Directions
Retype exactly the lines from the one that contains "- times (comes" through the final line of the material below, and add nothing else.

*** Information shown ***

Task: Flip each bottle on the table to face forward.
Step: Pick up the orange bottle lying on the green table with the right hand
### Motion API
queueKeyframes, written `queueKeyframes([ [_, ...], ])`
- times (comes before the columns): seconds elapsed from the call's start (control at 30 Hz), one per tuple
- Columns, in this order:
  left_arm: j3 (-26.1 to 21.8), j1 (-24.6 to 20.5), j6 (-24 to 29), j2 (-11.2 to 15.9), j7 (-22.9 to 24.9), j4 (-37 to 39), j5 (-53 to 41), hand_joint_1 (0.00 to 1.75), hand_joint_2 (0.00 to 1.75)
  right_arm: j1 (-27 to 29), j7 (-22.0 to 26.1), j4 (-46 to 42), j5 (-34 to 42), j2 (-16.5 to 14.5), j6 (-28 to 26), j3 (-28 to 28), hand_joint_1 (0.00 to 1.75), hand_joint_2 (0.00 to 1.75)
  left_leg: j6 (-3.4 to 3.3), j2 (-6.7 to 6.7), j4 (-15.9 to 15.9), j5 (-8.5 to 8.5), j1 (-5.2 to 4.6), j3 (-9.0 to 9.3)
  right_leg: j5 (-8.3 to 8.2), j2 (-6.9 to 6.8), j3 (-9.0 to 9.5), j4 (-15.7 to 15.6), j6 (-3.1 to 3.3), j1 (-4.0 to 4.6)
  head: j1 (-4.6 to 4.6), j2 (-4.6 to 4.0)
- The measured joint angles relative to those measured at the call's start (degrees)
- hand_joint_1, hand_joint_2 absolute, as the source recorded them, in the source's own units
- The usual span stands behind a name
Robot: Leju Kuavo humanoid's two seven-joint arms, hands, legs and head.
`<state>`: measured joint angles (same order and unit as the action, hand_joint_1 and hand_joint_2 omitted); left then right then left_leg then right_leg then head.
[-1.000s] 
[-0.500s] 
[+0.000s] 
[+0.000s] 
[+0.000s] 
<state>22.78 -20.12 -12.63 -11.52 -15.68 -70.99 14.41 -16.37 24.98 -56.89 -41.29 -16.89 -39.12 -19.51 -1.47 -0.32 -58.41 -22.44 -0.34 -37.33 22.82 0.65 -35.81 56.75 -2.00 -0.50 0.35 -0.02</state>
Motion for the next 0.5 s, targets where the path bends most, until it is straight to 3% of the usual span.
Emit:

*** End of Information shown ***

Reply to the task
- times (comes before the columns): seconds elapsed from the call's start (control at 30 Hz), one per tuple
- Columns, in this order:
  left_arm: j3 (-26.1 to 21.8), j1 (-24.6 to 20.5), j6 (-24 to 29), j2 (-11.2 to 15.9), j7 (-22.9 to 24.9), j4 (-37 to 39), j5 (-53 to 41), hand_joint_1 (0.00 to 1.75), hand_joint_2 (0.00 to 1.75)
  right_arm: j1 (-27 to 29), j7 (-22.0 to 26.1), j4 (-46 to 42), j5 (-34 to 42), j2 (-16.5 to 14.5), j6 (-28 to 26), j3 (-28 to 28), hand_joint_1 (0.00 to 1.75), hand_joint_2 (0.00 to 1.75)
  left_leg: j6 (-3.4 to 3.3), j2 (-6.7 to 6.7), j4 (-15.9 to 15.9), j5 (-8.5 to 8.5), j1 (-5.2 to 4.6), j3 (-9.0 to 9.3)
  right_leg: j5 (-8.3 to 8.2), j2 (-6.9 to 6.8), j3 (-9.0 to 9.5), j4 (-15.7 to 15.6), j6 (-3.1 to 3.3), j1 (-4.0 to 4.6)
  head: j1 (-4.6 to 4.6), j2 (-4.6 to 4.0)
- The measured joint angles relative to those measured at the call's start (degrees)
- hand_joint_1, hand_joint_2 absolute, as the source recorded them, in the source's own units
- The usual span stands behind a name
Robot: Leju Kuavo humanoid's two seven-joint arms, hands, legs and head.
`<state>`: measured joint angles (same order and unit as the action, hand_joint_1 and hand_joint_2 omitted); left then right then left_leg then right_leg then head.
[-1.000s] 
[-0.500s] 
[+0.000s] 
[+0.000s] 
[+0.000s] 
<state>22.78 -20.12 -12.63 -11.52 -15.68 -70.99 14.41 -16.37 24.98 -56.89 -41.29 -16.89 -39.12 -19.51 -1.47 -0.32 -58.41 -22.44 -0.34 -37.33 22.82 0.65 -35.81 56.75 -2.00 -0.50 0.35 -0.02</state>
Motion for the next 0.5 s, targets where the path bends most, until it is straight to 3% of the usual span.
Emit:

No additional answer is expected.